The light tap on his shoulder took him by surprise. It was the chairman's secretary to say that he was wanted on the telephone. "It's the Yard, Mr. Dalgliesh," she said with well-controlled interest as if Hearne and Illingworth's authors were accustomed to calls from the Yard.
He smiled his excuses at Deborah Riscoe and she gave a little resigned shrug of her shoulders.
"I won't be a moment," he said. But even as he threaded his way through the crush of chatterers he knew that he wouldn't be back.
He took the call in a small office next to the boardroom, struggling to the telephone through chairs heaped with manuscripts, rolled galley proofs and dusty files. Hearne and Illingworth fostered an air of old-fashioned leisureliness and general muddle which concealed -- sometimes to their author's discomfiture -- a formidable efficiency and attention to detail.

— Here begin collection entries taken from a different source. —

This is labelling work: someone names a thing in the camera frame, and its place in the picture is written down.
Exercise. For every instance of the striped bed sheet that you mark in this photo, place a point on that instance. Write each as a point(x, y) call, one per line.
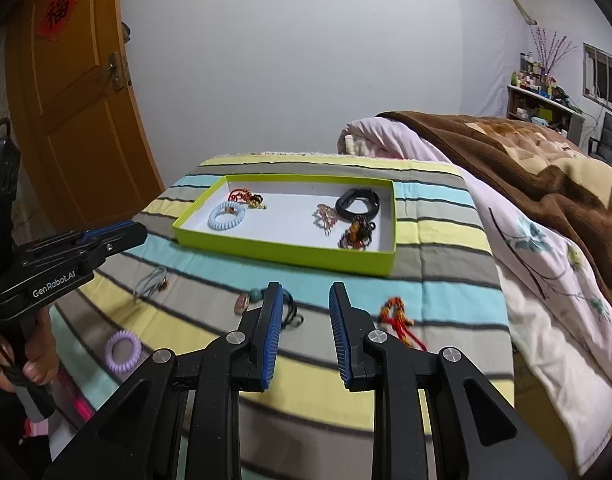
point(436, 310)

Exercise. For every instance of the black padded chair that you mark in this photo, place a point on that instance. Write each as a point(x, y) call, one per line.
point(611, 137)

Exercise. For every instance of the lime green cardboard box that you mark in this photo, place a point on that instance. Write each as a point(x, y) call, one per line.
point(286, 260)

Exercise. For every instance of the brass door latch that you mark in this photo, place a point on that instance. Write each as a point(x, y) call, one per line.
point(114, 72)

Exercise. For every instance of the brown plush blanket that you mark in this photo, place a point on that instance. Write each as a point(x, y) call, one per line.
point(561, 185)

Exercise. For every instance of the red door sign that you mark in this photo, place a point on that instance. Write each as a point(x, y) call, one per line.
point(58, 10)

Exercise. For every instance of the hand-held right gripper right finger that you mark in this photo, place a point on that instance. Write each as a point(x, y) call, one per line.
point(340, 335)

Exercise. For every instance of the white cluttered shelf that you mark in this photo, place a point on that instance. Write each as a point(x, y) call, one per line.
point(541, 100)

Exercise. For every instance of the small gold dark charm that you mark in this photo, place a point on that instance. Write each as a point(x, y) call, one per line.
point(257, 202)

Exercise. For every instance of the person's left hand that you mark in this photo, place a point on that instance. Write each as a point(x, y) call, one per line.
point(43, 360)

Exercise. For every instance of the black wristband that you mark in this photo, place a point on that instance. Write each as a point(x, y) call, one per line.
point(358, 207)

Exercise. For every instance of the barred window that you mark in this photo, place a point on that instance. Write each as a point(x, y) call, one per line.
point(606, 75)

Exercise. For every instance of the white floral quilt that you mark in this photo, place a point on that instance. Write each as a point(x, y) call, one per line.
point(551, 310)

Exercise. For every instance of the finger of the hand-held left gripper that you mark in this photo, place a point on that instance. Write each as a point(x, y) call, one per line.
point(123, 240)
point(103, 234)

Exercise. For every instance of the orange wooden door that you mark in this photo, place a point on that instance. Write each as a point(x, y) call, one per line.
point(70, 135)

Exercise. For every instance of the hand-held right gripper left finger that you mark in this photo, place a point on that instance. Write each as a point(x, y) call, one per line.
point(271, 335)

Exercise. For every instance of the purple flower branches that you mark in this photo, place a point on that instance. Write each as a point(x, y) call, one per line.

The familiar voice boomed in his ear.
"That you, Adam? How's the party? Good. Sorry to break it up but I'd be grateful if you'd look in over the way. The Steen Clinic, Number 31. You know the place. Upper class neuroses catered for only. It seems that their secretary or administrative officer or what have you has got herself murdered. Bashed on the head in the basement and then stabbed expertly through the heart. The boys are on their way. I've sent you Martin, of course. He'll have your gear with him."